About this task: Exact repetition is required: output every record in full.
◆ ◆ ◆ ◆ ◆
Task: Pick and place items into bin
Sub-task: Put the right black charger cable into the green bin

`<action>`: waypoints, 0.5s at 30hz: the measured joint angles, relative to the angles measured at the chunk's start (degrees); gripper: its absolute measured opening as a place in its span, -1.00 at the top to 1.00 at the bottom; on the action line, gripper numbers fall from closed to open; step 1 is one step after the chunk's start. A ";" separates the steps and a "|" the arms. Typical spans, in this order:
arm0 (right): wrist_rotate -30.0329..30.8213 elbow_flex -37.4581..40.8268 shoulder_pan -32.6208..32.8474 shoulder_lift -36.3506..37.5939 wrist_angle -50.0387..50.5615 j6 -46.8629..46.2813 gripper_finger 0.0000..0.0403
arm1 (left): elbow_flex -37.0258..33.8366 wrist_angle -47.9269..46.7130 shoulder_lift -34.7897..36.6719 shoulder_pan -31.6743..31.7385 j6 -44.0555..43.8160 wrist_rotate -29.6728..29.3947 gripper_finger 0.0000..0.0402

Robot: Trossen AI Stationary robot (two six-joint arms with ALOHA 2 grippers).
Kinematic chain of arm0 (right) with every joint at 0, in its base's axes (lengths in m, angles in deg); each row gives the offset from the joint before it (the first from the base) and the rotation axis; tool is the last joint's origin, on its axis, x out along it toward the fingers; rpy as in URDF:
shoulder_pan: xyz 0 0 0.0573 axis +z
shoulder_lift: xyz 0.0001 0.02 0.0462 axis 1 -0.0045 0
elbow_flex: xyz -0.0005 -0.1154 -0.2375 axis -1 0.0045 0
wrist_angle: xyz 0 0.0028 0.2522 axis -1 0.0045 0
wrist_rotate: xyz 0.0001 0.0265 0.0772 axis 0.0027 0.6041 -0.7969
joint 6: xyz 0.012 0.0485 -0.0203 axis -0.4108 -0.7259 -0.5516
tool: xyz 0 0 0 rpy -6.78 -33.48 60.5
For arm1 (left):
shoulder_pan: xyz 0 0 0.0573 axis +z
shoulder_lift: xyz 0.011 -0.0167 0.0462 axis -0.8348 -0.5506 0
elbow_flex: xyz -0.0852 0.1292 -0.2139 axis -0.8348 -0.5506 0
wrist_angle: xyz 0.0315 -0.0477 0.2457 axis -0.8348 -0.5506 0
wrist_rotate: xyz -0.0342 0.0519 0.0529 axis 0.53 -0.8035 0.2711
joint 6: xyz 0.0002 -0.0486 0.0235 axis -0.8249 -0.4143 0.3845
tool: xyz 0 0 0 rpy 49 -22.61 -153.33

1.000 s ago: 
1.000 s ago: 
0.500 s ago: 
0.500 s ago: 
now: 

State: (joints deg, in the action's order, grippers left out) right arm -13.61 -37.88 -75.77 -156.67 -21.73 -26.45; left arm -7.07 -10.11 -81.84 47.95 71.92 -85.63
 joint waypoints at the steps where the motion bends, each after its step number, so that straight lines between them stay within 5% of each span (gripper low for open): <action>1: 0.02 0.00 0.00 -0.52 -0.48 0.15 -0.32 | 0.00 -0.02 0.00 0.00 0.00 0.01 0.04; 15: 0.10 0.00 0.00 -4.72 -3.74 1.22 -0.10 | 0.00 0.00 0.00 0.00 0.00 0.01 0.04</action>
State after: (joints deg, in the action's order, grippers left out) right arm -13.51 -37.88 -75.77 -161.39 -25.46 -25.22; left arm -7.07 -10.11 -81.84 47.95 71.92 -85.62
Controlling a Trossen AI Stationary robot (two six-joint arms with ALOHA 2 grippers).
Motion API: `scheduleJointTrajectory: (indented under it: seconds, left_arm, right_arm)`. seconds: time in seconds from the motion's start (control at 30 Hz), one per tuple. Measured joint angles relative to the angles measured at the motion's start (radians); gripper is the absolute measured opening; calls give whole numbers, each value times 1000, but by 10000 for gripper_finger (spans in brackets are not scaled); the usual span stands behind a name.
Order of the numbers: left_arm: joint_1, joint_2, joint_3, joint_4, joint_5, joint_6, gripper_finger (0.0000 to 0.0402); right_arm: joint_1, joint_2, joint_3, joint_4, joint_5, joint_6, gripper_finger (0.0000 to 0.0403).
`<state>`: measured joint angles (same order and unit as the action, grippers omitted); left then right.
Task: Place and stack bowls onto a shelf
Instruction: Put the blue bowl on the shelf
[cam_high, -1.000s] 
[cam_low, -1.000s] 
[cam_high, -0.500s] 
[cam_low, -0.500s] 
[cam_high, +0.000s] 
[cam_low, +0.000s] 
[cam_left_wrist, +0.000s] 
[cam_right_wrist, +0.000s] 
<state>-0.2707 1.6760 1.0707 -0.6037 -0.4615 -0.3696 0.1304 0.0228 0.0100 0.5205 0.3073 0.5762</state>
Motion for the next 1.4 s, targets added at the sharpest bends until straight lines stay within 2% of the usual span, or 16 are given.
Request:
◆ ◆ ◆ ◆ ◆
Response to the exercise:
Task: Pick and place items into bin
Sub-task: Put the right black charger cable into the green bin

`<action>`: waypoints, 0.5s at 30hz: the measured joint angles, relative to the angles measured at the chunk's start (degrees); gripper: its absolute measured opening as a place in its span, -1.00 at the top to 1.00 at the bottom; on the action line, gripper numbers fall from closed to open; step 1 is one step after the chunk's start. A ";" separates the steps and a "|" the arms. Typical spans, in this order:
arm0 (right): wrist_rotate -30.0329..30.8213 elbow_flex -37.4581..40.8268 shoulder_pan -32.6208..32.8474 shoulder_lift -36.3506..37.5939 wrist_angle -50.0387..50.5615 j6 -46.8629..46.2813 gripper_finger 0.0000..0.0403
arm1 (left): elbow_flex -37.0258..33.8366 wrist_angle -47.9269..46.7130 shoulder_lift -34.7897..36.6719 shoulder_pan -31.6743..31.7385 j6 -44.0555..43.8160 wrist_rotate -29.6728..29.3947 gripper_finger 0.0000..0.0402

Robot: Trossen AI Stationary robot (two six-joint arms with ALOHA 2 grippers).
Kinematic chain of arm0 (right) with every joint at 0, in its base's axes (lengths in m, angles in deg); each row gives the offset from the joint before it (the first from the base) and the rotation axis; tool is the last joint's origin, on its axis, x out along it toward the fingers; rpy as in URDF:
shoulder_pan: xyz 0 0 0.0573 axis +z
shoulder_lift: xyz 0.0001 0.02 0.0462 axis 1 -0.0045 0
elbow_flex: xyz -0.0005 -0.1154 -0.2375 axis -1 0.0045 0
wrist_angle: xyz 0 0.0028 0.2522 axis -1 0.0045 0
wrist_rotate: xyz 0.0001 0.0265 0.0772 axis 0.0027 0.6041 -0.7969
joint 6: xyz 0.012 0.0485 -0.0203 axis -0.4108 -0.7259 -0.5516
tool: xyz 0 0 0 rpy -6.78 -33.48 60.5
For arm1 (left):
shoulder_pan: xyz 0 0 0.0573 axis +z
shoulder_lift: xyz 0.011 -0.0167 0.0462 axis -0.8348 -0.5506 0
elbow_flex: xyz -0.0852 0.1292 -0.2139 axis -0.8348 -0.5506 0
wrist_angle: xyz 0.0315 -0.0477 0.2457 axis -0.8348 -0.5506 0
wrist_rotate: xyz -0.0342 0.0519 0.0529 axis 0.53 -0.8035 0.2711
joint 6: xyz 0.0002 -0.0486 0.0235 axis -0.8249 -0.4143 0.3845
tool: xyz 0 0 0 rpy 49 -22.61 -153.33

1.000 s ago: 
1.000 s ago: 
0.500 s ago: 
0.500 s ago: 
now: 

State: (joints deg, in the action's order, grippers left out) right arm -13.61 -37.88 -75.77 -156.67 -21.73 -26.45; left arm -7.07 -10.11 -81.84 47.95 71.92 -85.63
 joint waypoints at the steps where the motion bends, each after its step number, so that straight lines between them stay within 5% of each span (gripper low for open): <action>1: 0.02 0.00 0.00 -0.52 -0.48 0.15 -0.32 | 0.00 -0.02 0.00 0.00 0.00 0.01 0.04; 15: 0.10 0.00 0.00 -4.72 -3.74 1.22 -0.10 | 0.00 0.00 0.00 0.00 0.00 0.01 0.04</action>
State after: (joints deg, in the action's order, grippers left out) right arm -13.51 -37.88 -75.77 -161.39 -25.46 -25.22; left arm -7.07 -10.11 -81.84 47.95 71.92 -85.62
Controlling a Trossen AI Stationary robot (two six-joint arms with ALOHA 2 grippers).
Motion API: `scheduleJointTrajectory: (indented under it: seconds, left_arm, right_arm)`. seconds: time in seconds from the motion's start (control at 30 Hz), one per tuple. Measured joint angles relative to the angles measured at the motion's start (radians); gripper is the absolute measured opening; calls give whole numbers, each value times 1000, but by 10000 for gripper_finger (spans in brackets are not scaled); the usual span stands behind a name.
Order of the numbers: left_arm: joint_1, joint_2, joint_3, joint_4, joint_5, joint_6, gripper_finger (0.0000 to 0.0402); right_arm: joint_1, joint_2, joint_3, joint_4, joint_5, joint_6, gripper_finger (0.0000 to 0.0403).
`<state>`: measured joint angles (same order and unit as the action, grippers omitted); left then right.
Task: Place and stack bowls onto a shelf
Instruction: Put the blue bowl on the shelf
[cam_high, -1.000s] 
[cam_low, -1.000s] 
[cam_high, -0.500s] 
[cam_low, -0.500s] 
[cam_high, +0.000s] 
[cam_low, +0.000s] 
[cam_left_wrist, +0.000s] 
[cam_right_wrist, +0.000s] 
<state>-0.2707 1.6760 1.0707 -0.6037 -0.4615 -0.3696 0.1304 0.0228 0.0100 0.5205 0.3073 0.5762</state>
Motion for the next 1.4 s, targets added at the sharpest bends until straight lines stay within 2% of the usual span, or 16 are given.
Request:

There is no more to the exercise.